В рассказе «Конец богадельни» живущие в ней «уродцы» (так в тексте) завели «дубовый гроб с покрывалом и серебряными кистями и давали его напрокат бедным людям» [191, с. 209]. Когда в гробе похоронили видного коммуниста, а новый заведующий кладбищем Бройдин не дал досок на новый гроб, «старики закляли мозг в костях Бройдина и членов союза, свежее семя в утробе их жен и пожелали каждому из них особый вид паралича и язвы» [191, с. 210].
Когда же власть позаботилась о бедолагах, «инвалиды и уродцы» «спали с оттопыренными животами. Они отрыгивали во сне и дрожали от сытости, как забегавшиеся собаки» [191, с. 215].
Даже женщину-врача изображает именно в тот момент, когда она обмывает трупик младенца, и «вода бриллиантовой струей стекала по вдавившейся, пятнистой спинке» [191, с. 215].
Ну, язык Бабеля — это особая тема. Все эти «он думает об выпить хорошую стопку водки», «не имей эту привычку быть нервным на работе», «погиб через глупость», «плачу за покойником, как за родным братом», «мине нарушают праздник», «или сделайте со мной что-нибудь, папаша, или я сделаю конец своей жизни», — по существу, просто демонстрация плохого русского. У Джека Лондона описывается «пиджин-инглиш», упрощенный до идиотизма английский, служивший общению с дикарями на островах Тихого океана. Бабель постоянно сворачивает на своего рода «пиджин-рашен», еврейско-одесский вариант «твоя моя нехолосо понимай».
Казалось бы, можно и избавиться от такого языка по мере приобщения к культуре… Один из друзей нашей семьи, А. Каз (широко известный своими работами по созданию еврейских земледельческих поселений), например, нанимал логопеда, чтобы избавиться от грассирования: считал, что культурный человек вполне может говорить и без акцента. Но И. Бабель, вероятно, не видит такой необходимости.
Получается необычный и вряд ли распространенный эффект: описание чего-то очень дорогого для автора вызывает у читателя в основном рвотный рефлекс. Ощущение такое, как будто от страниц его рассказов даже пахнет плохо: то ли какой-то прогорклой пищей, то ли прелыми тряпками… В общем, пахнет, как из обезьянника или из бичовского притона, где с год или два не мыли и не проветривали.
Сочетать чтение Бабеля с едой или читать его перед тем, как пойти в гости к приличной чистоплотной женщине, я искренне не советую читателю.
Но эта неаппетитная литература находит последователей и в 1970–1980-е годы.

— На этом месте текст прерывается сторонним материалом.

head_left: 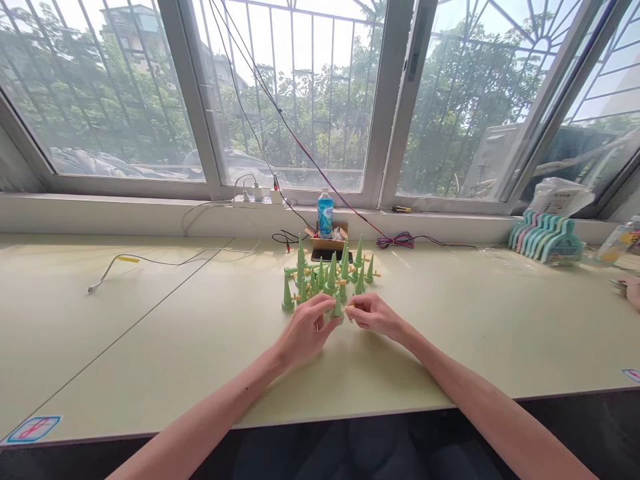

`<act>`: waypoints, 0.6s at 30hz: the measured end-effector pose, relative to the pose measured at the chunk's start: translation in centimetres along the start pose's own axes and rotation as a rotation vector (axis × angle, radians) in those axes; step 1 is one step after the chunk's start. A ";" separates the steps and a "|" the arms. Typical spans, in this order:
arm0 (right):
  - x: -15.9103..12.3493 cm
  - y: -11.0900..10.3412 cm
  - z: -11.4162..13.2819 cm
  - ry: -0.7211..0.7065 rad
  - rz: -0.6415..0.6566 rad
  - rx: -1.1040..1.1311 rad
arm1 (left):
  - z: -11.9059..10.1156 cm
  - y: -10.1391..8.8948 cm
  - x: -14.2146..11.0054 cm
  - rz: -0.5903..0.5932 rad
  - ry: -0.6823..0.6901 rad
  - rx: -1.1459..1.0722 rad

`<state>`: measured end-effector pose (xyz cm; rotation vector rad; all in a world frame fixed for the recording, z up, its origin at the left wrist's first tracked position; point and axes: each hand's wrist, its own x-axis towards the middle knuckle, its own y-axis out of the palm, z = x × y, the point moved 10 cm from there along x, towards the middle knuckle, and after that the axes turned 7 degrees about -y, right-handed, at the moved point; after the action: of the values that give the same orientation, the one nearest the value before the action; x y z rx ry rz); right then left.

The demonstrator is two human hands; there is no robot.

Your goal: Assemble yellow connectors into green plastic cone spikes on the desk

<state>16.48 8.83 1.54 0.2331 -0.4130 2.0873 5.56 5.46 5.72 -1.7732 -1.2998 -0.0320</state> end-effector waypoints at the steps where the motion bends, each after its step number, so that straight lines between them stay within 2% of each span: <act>1: 0.0 0.0 0.0 0.005 0.000 0.005 | -0.1 0.0 -0.1 -0.003 0.015 0.008; 7: 0.1 0.0 -0.1 0.011 -0.019 0.044 | 0.2 -0.1 -0.4 -0.040 0.051 0.082; 15: 0.4 -0.6 0.8 -0.031 -0.112 0.075 | 0.9 -1.6 -0.1 -0.179 -0.085 0.033; 18: 0.4 -0.8 1.0 -0.055 -0.136 0.093 | 1.2 -1.5 0.1 -0.159 -0.126 0.013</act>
<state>16.98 9.16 2.81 0.3645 -0.3238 1.9720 3.89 6.38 6.01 -1.6803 -1.5263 -0.0005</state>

Хорошо помню, с каким ажиотажем брали книжки И. Бабеля на книжных толкучках в 1970-е. С какими сладострастными стонами, прижимая к груди томик творений, с каким восторгом! Несомненно, И. Бабель оказал на духовную жизнь советского общества никак не меньшее воздействие, чем К. Симонов, М. Горький, Ю. Герман или М. Булгаков. И несравненно большее, чем его современники, люди с такой же судьбой, — Пильняк, обэриуты, Маяковский…

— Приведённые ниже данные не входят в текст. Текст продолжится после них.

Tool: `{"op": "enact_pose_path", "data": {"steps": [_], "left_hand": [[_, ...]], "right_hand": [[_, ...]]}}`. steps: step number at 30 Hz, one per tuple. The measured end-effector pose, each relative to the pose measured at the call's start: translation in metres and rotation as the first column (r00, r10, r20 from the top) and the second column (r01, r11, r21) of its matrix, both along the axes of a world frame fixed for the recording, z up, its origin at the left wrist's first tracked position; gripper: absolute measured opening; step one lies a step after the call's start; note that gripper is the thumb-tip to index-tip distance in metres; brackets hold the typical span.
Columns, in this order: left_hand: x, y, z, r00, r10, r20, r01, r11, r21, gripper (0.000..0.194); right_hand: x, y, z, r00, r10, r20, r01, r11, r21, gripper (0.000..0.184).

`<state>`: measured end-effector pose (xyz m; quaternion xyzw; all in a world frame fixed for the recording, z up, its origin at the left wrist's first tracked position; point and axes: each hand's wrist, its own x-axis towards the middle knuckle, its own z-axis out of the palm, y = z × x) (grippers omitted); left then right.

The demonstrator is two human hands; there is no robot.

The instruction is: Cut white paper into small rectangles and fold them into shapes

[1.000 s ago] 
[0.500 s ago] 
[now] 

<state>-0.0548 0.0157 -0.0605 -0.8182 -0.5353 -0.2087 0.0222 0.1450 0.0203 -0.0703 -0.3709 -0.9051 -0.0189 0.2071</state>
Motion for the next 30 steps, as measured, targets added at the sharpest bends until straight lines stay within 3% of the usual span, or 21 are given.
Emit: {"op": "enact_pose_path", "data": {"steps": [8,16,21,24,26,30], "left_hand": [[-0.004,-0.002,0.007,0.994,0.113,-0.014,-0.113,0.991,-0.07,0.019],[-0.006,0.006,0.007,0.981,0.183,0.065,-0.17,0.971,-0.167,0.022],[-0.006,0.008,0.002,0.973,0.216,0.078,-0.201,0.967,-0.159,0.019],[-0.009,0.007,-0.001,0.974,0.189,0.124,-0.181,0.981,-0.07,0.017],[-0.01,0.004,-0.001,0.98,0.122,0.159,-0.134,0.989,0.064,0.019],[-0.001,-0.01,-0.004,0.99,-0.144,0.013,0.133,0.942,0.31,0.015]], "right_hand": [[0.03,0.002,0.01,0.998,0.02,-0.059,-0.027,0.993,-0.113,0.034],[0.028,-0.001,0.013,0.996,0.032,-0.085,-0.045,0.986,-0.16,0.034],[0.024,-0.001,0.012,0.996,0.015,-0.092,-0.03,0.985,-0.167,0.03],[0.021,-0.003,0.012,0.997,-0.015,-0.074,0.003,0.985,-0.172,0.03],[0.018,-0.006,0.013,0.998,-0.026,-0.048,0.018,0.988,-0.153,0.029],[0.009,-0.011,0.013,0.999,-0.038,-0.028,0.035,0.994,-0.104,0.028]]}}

А по крайней мере два писателя-современника, Мелихов и Войнович, изо всех сил стараются писать в том же духе, что и их учитель. У Мелихова это еще получается плохо, а вот Войнович, особенно в «Москве-2042», достигает великолепных эффектов!

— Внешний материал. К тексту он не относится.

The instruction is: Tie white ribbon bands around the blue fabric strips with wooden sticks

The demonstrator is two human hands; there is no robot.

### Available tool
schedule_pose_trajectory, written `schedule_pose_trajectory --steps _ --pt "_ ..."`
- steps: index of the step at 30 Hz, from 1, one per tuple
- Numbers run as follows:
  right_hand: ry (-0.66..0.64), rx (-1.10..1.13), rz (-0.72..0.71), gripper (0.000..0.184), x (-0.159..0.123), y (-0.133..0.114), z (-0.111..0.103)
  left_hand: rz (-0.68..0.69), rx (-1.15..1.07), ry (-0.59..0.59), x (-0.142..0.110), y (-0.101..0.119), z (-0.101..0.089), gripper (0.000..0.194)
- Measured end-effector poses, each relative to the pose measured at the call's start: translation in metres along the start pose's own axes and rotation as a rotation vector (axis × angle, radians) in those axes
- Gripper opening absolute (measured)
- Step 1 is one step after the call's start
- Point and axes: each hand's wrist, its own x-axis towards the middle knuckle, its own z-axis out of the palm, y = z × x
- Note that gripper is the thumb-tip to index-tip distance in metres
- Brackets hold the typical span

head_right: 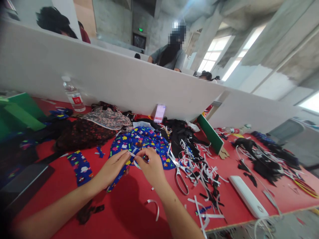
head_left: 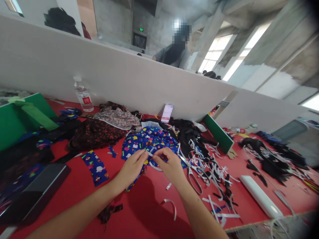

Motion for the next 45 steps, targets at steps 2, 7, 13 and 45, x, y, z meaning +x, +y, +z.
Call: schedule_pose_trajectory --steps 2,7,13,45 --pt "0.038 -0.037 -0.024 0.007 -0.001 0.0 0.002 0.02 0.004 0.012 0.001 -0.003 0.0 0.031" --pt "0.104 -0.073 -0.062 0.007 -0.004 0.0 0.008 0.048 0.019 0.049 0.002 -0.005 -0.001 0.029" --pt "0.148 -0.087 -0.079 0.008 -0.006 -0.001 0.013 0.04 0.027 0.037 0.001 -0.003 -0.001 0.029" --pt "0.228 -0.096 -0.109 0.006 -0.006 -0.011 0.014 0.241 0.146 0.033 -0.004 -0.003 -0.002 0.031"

«Он сидел в инвалидном кресле не за столом, а почти посреди кабинета. Из-под кресла выходили… два — желтый и красный — шланга. Старик, сидевший в кресле, представлял собой полную развалину: голова набок, язык вывалился, руки висели, как плети. Из левого уха у него торчал толстый провод с микрофоном в виде рожка. Старик, кажется, спал. Но как только мы вошли, стоявшая рядом с ним медицинская сестра воткнула ему прямо через брюки шприц. Он дернулся, проснулся, хотел выпрямить голову, но она упала на другую сторону» [192, с. 226].
Прошу верить на слово, это еще ничего, у Войновича есть описания и гораздо омерзительнее. На редкость отвратительные описания можно найти во всех литературах мира, но не везде же их упоенно смакуют. Любой человек проходит порой мимо помойки, мало кто никогда не бывал в морге. Но морг Булгакова и морг Бабеля и Войновича — совершенно разные заведения.